La sonde japonaise Hayabusa n’est pas parvenue à collecter d’échantillons de la surface de l’astéroïde Itokawa

La mission Hayabusa, extraordinaire à la fois par son ampleur et sa complexité, connaît quelques difficultés à remplir son programme. La sonde a échoué dans sa tentative d’arracher des échantillons de l’astre Itokawa, à 300 millions de kilomètres de la Terre.

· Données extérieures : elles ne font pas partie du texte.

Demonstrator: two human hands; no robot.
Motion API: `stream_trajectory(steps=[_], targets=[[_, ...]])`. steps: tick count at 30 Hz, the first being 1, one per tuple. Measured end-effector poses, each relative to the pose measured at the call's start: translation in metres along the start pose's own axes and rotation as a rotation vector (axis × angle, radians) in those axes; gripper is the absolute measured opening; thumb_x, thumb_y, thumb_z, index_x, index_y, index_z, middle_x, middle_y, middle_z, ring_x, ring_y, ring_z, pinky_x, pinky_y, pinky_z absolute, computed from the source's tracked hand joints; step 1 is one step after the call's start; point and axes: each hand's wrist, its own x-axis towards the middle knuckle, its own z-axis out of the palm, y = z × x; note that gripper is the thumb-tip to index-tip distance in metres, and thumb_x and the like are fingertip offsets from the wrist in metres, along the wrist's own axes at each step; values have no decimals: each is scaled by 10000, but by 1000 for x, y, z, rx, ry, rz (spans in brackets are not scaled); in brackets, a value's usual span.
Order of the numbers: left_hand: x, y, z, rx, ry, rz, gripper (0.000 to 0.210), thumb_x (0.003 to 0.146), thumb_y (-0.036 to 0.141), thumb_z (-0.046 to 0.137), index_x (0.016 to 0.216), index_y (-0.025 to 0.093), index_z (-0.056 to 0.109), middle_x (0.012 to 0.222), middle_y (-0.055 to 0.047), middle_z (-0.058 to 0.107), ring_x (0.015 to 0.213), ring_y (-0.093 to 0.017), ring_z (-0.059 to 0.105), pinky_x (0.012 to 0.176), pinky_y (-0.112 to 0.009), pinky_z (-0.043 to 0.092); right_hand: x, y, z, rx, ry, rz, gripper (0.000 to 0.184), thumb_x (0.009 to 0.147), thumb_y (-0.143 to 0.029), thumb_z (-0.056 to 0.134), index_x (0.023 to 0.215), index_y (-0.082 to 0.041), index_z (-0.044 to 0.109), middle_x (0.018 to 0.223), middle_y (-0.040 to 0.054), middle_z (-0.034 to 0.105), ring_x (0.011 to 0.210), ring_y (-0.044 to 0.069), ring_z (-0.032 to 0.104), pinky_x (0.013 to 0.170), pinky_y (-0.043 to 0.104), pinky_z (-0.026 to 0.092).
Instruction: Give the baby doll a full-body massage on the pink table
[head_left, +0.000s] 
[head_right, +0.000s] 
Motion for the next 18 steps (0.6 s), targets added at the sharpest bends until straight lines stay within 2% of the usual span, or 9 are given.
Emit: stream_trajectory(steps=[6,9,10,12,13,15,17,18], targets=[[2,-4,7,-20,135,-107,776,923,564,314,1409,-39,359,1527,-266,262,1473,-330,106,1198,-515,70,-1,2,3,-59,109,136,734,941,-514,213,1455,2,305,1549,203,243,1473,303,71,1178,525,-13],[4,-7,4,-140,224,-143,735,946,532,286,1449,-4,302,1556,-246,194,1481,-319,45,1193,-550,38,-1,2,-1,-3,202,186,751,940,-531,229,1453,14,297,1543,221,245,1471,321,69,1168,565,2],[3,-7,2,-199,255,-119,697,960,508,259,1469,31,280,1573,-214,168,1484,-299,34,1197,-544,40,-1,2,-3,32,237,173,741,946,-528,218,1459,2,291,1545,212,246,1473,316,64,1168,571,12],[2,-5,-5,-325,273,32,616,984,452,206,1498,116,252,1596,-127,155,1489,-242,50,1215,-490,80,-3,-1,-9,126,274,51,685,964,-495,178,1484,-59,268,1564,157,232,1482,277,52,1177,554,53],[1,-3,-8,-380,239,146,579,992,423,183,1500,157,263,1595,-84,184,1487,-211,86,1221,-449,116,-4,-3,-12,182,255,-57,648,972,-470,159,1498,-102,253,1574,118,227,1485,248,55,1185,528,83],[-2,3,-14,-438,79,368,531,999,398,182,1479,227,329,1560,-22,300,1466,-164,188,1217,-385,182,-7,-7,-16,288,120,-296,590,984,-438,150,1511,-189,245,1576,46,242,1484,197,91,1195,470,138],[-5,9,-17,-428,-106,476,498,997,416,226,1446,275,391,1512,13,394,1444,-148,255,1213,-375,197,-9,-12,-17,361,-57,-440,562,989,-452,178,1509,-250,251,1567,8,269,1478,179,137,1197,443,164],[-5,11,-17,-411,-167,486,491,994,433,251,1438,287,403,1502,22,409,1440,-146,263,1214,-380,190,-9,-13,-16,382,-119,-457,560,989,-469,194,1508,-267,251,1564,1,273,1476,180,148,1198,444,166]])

La faible masse de l’astéroïde ne lui permet pas de retenir la sonde avec sa seule force d’attraction. Minerva, le mini robot qui devait rebondir sur le sol d’Itokawa, a échoué dans sa mission, faute d’attraction suffisante. C’est pourquoi depuis deux mois Hayabusa évolue à quelques kilomètres de sa surface (lire notre article). Et jusque-là, la mission a été une réussite – hormis Minerva, largué au mauvais moment? Ce samedi 19 novembre, Hayabusa devait incurver son vol, plonger vers la surface de l’astéroïde, y larguer à 40 mètres une sphère métallique qui devait servir de cible afin de décocher un projectile dont l’impact devait soulever des poussières, qui seraient ensuite aspirées dans un cornet, puis ramenées sur Terre. On imagine donc la complexité de cette mission, entièrement automatisée. Seulement, à 17 mètres de l’astéroïde, la JAXA, l’agence spatiale japonaise, perd le contact avec la sonde. Trois heures plus tard, Hayabusa est retrouvé à quelques dizaines de kilomètres de l’astéroïde. La mission a échoué ! Que s’est-il passé ? Les scientifiques s’interrogent, mais il leur faudra faire vite, car un ultime essai est programmé, le 25 novembre? Vendredi prochain ! Si l’opération échoue une nouvelle fois, la JAXA n’aura pas démérité. A cette distance et avec cette complexité, une réussite totale tient du miracle. En revanche, Hayabusa, à défaut d’échantillons, aura récolté une extraordinaire et unique moisson d’images. Et certains aspects de la mission sont un vrai succès, en particulier le moteur de propulsion ionique, une première. Mais aussi le degré d’automatisation. Mais en la matière, si européens et asiatiques privilégient les missions robotisées, les Etats-Unis souhaitent relancer les missions habitées. Question de marketing?